Cairo video aimed at younger students
Published 12:00 am Friday, December 12, 2003
Co-producer Ken Tucker, standing left, and director and co-producer David Van Hooser with The Renaissance Center in Dickson, Tenn., direct Adrian Catchings, 15, between filming scenes inside the USS Cairo gunboat Thursday.(Melanie Duncan Thortis The Vicksburg Post)
[12/12/03] Adrian Catchings had to make sure his makeup looked all right before he walked around the USS Cairo Thursday.
The teen was part of a group of five working on a film about Fort Donelson in Dover, Tenn. They needed a Union gunboat, and that brought them to Vicksburg where the USS Cairo, the only surviving ironclad, is on display in the Vicksburg National Military Park.
Catchings, 15, said he’s worked in theater since he was in the second grade. He said seeing the Cairo in person made the Civil War more interesting.
“I never realized how huge these things were until I got to see one today,” he said.
David Van Hooser, director and co-producer, said the 15-minute video is aimed at grades four through high school. He said having a teenager help narrate the video and showing an actual ironclad should make it more interesting.
“When you’re that age, you’re interested in the present,” Van Hooser said. “It’s hard to get excited about history.”
Filming of the federally funded video at the Cairo lasted from about 9 a.m. to 1 p.m. Thursday. Van Hooser said the taping and editing should be completed by April.
Vicksburg Military Park Curator Elizabeth Joyner was interviewed for the video, discussing ironclad gunboats.

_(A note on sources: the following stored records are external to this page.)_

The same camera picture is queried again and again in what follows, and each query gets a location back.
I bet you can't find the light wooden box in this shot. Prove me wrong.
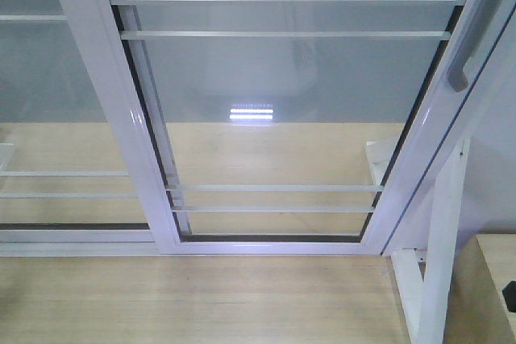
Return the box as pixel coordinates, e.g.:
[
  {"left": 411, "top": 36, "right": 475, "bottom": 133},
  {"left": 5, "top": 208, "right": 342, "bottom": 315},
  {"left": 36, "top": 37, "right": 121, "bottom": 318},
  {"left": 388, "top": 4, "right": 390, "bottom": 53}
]
[{"left": 453, "top": 234, "right": 515, "bottom": 343}]

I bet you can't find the black robot part at edge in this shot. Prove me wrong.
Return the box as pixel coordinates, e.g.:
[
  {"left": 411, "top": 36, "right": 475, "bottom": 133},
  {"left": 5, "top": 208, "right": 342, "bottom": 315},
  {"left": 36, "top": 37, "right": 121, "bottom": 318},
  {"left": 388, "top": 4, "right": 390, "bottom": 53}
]
[{"left": 501, "top": 280, "right": 516, "bottom": 313}]

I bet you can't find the white door handle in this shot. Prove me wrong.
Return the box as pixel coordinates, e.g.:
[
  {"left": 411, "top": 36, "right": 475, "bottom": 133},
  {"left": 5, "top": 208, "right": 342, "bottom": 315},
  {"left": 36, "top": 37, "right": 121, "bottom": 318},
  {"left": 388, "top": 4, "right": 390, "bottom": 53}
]
[{"left": 447, "top": 0, "right": 501, "bottom": 93}]

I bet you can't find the white door frame post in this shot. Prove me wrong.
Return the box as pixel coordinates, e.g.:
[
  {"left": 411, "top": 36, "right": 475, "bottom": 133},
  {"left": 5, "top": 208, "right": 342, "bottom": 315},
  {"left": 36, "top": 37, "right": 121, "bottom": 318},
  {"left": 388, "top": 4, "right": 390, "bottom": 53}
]
[{"left": 363, "top": 0, "right": 515, "bottom": 254}]

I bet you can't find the white framed transparent sliding door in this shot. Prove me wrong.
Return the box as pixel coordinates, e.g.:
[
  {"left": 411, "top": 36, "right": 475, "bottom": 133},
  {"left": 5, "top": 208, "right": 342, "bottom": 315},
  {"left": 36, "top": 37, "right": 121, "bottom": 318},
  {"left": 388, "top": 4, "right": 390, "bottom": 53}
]
[{"left": 43, "top": 0, "right": 495, "bottom": 257}]

The 1862 battle at Fort Donelson involved gunboats and resulted in a total of 17,398 deaths. At the fort, about 12,000 Confederate troops surrendered to Brig. Gen. Ulysses S. Grant’s army, allowing a Union advance along the Tennessee and Cumberland rivers.
Six ironclad vessels similar to the Cairo were used in the battle, although all of them were later scrapped, Joyner said.
The seven ironclads were named in honor of towns along the upper Mississippi and Ohio rivers. The USS Cairo was named after Cairo, Ill.
It was sunk in 1862, the same year it was built, by an electrically detonated Confederate mine in the Yazoo River, seven miles north of Vicksburg. It was raised from the river 100 years later.
Although the USS Cairo museum in the Vicksburg Military Park is open, the area around the Cairo is closed because of repairs to the rain collectors on the canopy and its support beams. Joyner said she doesn’t know when the area will reopen.
After Catchings was recorded speaking and walking inside of the Cairo, he said he was impressed.
“It was just kind of a picture in a book before I came here,” he said. “Something of this scale is kind of awesome.”